The latest Euro-zone money supply and lending data was again weak with private-sector lending registering an annual decline for the 19th successive month and the overall decline was at a record pace. Lending to Italy was particularly weak despite some evidence of recovery in the latest PMI data.

In contrast, there was a much higher than expected fall in Spanish unemployment which helped maintain the yield compression seen during Thursday, although the overall market reaction was limited given contradictory signals from the Euro-zone economies.

EUR/USD initially made a half-hearted attempt on support in the 1.3625 area with recoveries stalling quickly and well below the key 1.37 area. USD/CHF found support just below 0.90 and pushed higher again which helped EUR/USD retreat again to near 1.36 during the New York session.

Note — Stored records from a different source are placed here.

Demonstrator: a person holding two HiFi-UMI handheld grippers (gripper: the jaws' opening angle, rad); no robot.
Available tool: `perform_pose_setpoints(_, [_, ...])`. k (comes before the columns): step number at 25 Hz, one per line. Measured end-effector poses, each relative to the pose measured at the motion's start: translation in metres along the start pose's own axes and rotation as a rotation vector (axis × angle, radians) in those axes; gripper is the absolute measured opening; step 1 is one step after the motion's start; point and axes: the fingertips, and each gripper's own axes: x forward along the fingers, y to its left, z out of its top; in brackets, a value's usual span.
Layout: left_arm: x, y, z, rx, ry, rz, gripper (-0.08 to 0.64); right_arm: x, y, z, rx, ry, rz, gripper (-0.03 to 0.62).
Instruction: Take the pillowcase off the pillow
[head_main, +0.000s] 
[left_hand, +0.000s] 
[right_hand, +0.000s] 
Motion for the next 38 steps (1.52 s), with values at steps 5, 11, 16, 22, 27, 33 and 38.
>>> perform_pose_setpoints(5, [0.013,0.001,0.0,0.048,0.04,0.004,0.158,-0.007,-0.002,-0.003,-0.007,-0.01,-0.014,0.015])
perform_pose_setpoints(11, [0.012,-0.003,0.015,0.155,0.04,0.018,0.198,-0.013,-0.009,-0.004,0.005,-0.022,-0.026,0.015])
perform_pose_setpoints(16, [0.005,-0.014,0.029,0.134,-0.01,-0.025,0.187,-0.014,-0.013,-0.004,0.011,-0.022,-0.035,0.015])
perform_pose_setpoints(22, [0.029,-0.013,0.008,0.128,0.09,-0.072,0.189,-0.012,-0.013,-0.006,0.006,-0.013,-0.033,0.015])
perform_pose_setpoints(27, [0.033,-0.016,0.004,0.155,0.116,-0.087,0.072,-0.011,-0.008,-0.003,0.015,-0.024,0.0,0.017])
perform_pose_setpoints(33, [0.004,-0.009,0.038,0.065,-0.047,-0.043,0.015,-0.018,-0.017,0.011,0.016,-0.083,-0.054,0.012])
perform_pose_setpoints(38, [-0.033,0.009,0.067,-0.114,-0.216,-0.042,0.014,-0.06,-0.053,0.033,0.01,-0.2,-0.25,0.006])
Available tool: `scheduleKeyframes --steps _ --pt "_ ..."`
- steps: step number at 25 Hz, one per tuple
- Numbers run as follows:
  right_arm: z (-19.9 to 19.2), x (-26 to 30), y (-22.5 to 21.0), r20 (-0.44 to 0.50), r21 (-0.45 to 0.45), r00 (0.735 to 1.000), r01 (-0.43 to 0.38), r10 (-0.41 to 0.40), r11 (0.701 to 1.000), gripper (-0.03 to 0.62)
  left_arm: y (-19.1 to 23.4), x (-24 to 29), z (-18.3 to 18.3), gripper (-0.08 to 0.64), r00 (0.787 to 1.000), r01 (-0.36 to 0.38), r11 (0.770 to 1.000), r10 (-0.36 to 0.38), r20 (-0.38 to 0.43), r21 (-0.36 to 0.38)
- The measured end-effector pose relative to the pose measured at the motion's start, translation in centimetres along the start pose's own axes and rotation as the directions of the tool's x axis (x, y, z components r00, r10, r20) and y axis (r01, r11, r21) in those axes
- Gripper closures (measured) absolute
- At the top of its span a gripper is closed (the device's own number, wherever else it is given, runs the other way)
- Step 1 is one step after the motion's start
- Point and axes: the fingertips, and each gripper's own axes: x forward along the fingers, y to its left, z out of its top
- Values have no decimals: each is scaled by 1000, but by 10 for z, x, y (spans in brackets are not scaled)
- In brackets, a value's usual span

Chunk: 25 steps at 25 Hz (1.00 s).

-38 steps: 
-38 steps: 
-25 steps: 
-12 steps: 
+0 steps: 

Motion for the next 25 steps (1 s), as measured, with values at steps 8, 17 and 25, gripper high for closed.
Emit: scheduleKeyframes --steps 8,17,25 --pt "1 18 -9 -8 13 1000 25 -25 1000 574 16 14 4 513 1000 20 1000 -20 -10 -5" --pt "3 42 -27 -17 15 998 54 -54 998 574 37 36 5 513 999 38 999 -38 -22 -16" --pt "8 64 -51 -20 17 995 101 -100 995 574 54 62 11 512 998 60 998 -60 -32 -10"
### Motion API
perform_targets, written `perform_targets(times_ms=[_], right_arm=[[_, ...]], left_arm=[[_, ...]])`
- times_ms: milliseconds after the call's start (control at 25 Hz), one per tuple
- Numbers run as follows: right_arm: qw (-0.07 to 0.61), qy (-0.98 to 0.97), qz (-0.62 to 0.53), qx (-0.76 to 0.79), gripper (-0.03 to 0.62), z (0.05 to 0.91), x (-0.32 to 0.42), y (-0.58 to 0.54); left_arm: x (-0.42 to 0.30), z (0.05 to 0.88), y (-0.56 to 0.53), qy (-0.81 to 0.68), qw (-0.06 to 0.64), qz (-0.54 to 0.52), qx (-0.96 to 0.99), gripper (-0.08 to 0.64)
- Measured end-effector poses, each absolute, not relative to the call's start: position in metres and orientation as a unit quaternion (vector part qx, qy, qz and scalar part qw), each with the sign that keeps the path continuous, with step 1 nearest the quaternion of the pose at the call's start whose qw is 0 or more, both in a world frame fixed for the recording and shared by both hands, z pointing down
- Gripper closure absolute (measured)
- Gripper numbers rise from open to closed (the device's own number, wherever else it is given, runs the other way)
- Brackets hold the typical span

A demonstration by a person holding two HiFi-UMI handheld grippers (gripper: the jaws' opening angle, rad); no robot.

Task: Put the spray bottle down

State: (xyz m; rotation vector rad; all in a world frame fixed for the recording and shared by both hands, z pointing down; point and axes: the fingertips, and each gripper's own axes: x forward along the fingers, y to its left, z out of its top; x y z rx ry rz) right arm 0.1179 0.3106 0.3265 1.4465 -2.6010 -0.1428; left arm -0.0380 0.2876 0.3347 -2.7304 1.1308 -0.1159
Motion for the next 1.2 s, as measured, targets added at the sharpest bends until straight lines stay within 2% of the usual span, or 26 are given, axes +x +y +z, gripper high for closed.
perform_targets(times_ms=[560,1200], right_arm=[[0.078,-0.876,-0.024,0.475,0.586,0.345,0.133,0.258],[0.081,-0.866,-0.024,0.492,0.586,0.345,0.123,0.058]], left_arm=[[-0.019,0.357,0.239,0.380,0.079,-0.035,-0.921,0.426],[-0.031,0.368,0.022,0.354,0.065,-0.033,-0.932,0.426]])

Markets were waiting for comments from Fed officials and the return to more normal liquidity conditions on Monday before committing additional funds and taking on more aggressive positions.

The UK construction PMI index was broadly in line with expectations at 62.1 from 62.6 the previous month with another very solid monthly report despite a slight slowdown from the previous release. There was a further increase in consumer lending and a particularly strong reading for the latest Nationwide house-price index, but the data for business lending was weak and at the lowest level since 2011.

This combination will maintain fears over an unbalanced and potentially short-lived improvement in growth. The initial Sterling reaction was limited, but the GBP/USD failure to regain 1.65 triggered renewed selling pressure and a retreat to fresh two-week lows just below 1.64.